WHAT YOU ARE ASKED TO DO = Nothing should change. Output the data exactly.

GIVEN RECORDS =
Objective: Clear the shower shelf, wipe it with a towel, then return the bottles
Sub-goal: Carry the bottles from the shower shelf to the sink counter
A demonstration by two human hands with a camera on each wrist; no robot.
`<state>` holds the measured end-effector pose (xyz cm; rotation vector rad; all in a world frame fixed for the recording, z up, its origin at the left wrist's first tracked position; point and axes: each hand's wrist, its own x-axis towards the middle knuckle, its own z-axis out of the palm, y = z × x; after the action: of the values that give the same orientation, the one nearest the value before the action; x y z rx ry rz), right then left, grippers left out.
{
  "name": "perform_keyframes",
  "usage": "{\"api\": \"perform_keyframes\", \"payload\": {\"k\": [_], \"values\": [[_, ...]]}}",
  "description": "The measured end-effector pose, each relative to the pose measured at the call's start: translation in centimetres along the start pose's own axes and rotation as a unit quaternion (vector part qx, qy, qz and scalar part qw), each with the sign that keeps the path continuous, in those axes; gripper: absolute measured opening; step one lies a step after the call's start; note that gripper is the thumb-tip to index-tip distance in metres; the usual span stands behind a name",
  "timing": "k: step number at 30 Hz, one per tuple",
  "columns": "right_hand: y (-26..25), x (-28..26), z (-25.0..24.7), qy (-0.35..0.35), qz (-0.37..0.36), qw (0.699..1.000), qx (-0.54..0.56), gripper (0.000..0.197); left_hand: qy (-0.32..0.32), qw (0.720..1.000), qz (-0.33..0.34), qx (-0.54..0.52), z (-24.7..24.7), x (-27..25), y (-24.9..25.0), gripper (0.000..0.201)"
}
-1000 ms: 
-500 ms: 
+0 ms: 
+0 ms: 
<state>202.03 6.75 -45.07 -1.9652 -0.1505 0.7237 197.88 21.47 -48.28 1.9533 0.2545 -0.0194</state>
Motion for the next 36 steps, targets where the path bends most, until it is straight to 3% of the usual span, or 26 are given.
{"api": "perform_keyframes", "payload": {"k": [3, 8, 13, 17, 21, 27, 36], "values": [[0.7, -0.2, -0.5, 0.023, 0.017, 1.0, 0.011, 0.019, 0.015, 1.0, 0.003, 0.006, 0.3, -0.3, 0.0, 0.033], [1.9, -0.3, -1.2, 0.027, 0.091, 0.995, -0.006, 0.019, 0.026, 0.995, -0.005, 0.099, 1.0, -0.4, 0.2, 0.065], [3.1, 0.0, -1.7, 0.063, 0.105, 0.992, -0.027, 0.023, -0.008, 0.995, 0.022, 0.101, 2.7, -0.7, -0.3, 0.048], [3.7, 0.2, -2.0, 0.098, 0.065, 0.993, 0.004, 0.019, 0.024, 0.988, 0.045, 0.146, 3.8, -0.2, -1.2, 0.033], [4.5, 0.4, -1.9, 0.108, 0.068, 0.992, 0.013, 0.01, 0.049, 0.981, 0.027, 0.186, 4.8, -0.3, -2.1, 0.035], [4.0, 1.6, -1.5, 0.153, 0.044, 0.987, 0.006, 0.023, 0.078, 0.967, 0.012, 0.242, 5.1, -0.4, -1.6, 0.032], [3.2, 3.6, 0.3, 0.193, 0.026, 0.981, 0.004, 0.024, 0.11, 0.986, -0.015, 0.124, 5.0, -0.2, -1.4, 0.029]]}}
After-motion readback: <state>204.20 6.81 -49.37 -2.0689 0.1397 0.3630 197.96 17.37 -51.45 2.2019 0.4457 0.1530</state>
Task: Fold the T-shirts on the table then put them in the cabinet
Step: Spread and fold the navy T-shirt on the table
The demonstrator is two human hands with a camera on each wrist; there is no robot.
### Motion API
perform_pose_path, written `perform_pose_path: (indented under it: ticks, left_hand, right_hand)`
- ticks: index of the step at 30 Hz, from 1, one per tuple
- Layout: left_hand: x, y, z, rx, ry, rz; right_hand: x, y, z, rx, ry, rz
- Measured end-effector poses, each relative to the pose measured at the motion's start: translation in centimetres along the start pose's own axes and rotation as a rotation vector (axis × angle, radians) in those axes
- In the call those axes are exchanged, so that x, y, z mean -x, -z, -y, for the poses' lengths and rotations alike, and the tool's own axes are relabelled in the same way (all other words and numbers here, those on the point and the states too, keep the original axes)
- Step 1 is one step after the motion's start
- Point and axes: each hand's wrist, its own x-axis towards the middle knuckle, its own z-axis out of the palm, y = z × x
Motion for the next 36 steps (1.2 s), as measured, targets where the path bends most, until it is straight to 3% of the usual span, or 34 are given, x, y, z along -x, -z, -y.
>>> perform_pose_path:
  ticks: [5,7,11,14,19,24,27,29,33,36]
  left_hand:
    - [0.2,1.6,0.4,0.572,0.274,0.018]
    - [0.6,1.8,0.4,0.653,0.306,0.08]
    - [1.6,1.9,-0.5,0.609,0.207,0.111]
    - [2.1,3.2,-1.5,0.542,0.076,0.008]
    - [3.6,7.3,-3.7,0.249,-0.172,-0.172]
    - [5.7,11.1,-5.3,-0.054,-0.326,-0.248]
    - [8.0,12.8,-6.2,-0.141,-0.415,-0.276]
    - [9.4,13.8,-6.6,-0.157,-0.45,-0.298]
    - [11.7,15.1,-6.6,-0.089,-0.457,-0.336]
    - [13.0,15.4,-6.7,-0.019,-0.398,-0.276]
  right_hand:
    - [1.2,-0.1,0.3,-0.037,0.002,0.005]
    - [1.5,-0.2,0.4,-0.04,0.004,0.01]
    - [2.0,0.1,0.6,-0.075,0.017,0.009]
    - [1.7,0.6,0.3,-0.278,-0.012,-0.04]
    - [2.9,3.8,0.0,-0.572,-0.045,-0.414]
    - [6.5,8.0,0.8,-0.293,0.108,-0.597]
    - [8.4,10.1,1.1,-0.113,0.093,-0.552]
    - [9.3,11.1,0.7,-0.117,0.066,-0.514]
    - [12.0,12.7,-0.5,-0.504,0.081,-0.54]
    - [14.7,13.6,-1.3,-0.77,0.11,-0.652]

YOUR SOLUTION =
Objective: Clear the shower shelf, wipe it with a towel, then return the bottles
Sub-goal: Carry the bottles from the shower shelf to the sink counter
A demonstration by two human hands with a camera on each wrist; no robot.
`<state>` holds the measured end-effector pose (xyz cm; rotation vector rad; all in a world frame fixed for the recording, z up, its origin at the left wrist's first tracked position; point and axes: each hand's wrist, its own x-axis towards the middle knuckle, its own z-axis out of the palm, y = z × x; after the action: of the values that give the same orientation, the one nearest the value before the action; x y z rx ry rz), right then left, grippers left out.
{
  "name": "perform_keyframes",
  "usage": "{\"api\": \"perform_keyframes\", \"payload\": {\"k\": [_], \"values\": [[_, ...]]}}",
  "description": "The measured end-effector pose, each relative to the pose measured at the call's start: translation in centimetres along the start pose's own axes and rotation as a unit quaternion (vector part qx, qy, qz and scalar part qw), each with the sign that keeps the path continuous, in those axes; gripper: absolute measured opening; step one lies a step after the call's start; note that gripper is the thumb-tip to index-tip distance in metres; the usual span stands behind a name",
  "timing": "k: step number at 30 Hz, one per tuple",
  "columns": "right_hand: y (-26..25), x (-28..26), z (-25.0..24.7), qy (-0.35..0.35), qz (-0.37..0.36), qw (0.699..1.000), qx (-0.54..0.56), gripper (0.000..0.197); left_hand: qy (-0.32..0.32), qw (0.720..1.000), qz (-0.33..0.34), qx (-0.54..0.52), z (-24.7..24.7), x (-27..25), y (-24.9..25.0), gripper (0.000..0.201)"
}
-1000 ms: 
-500 ms: 
+0 ms: 
+0 ms: 
<state>202.03 6.75 -45.07 -1.9652 -0.1505 0.7237 197.88 21.47 -48.28 1.9533 0.2545 -0.0194</state>
Motion for the next 36 steps, targets where the path bends most, until it is straight to 3% of the usual span, or 26 are given.
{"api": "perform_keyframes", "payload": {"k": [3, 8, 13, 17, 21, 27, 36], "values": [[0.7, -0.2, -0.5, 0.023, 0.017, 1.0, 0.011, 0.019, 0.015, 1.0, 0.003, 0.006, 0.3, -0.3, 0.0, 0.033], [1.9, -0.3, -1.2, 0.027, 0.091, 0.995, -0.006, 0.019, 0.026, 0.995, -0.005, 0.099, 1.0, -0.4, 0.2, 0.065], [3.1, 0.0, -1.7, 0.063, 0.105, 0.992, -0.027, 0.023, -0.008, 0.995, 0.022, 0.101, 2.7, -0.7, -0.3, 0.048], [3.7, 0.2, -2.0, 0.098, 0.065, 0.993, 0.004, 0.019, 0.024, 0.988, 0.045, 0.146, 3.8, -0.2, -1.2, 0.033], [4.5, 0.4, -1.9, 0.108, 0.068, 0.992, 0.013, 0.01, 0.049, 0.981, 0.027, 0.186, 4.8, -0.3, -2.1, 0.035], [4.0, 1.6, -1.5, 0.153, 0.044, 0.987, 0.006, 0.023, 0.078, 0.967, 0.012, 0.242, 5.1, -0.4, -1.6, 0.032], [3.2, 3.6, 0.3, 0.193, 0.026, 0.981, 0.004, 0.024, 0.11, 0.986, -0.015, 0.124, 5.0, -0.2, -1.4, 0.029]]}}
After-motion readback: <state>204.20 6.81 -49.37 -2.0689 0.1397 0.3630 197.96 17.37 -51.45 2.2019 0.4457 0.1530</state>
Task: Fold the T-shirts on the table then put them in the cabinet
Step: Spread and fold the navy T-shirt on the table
The demonstrator is two human hands with a camera on each wrist; there is no robot.
### Motion API
perform_pose_path, written `perform_pose_path: (indented under it: ticks, left_hand, right_hand)`
- ticks: index of the step at 30 Hz, from 1, one per tuple
- Layout: left_hand: x, y, z, rx, ry, rz; right_hand: x, y, z, rx, ry, rz
- Measured end-effector poses, each relative to the pose measured at the motion's start: translation in centimetres along the start pose's own axes and rotation as a rotation vector (axis × angle, radians) in those axes
- In the call those axes are exchanged, so that x, y, z mean -x, -z, -y, for the poses' lengths and rotations alike, and the tool's own axes are relabelled in the same way (all other words and numbers here, those on the point and the states too, keep the original axes)
- Step 1 is one step after the motion's start
- Point and axes: each hand's wrist, its own x-axis towards the middle knuckle, its own z-axis out of the palm, y = z × x
Motion for the next 36 steps (1.2 s), as measured, targets where the path bends most, until it is straight to 3% of the usual span, or 34 are given, x, y, z along -x, -z, -y.
>>> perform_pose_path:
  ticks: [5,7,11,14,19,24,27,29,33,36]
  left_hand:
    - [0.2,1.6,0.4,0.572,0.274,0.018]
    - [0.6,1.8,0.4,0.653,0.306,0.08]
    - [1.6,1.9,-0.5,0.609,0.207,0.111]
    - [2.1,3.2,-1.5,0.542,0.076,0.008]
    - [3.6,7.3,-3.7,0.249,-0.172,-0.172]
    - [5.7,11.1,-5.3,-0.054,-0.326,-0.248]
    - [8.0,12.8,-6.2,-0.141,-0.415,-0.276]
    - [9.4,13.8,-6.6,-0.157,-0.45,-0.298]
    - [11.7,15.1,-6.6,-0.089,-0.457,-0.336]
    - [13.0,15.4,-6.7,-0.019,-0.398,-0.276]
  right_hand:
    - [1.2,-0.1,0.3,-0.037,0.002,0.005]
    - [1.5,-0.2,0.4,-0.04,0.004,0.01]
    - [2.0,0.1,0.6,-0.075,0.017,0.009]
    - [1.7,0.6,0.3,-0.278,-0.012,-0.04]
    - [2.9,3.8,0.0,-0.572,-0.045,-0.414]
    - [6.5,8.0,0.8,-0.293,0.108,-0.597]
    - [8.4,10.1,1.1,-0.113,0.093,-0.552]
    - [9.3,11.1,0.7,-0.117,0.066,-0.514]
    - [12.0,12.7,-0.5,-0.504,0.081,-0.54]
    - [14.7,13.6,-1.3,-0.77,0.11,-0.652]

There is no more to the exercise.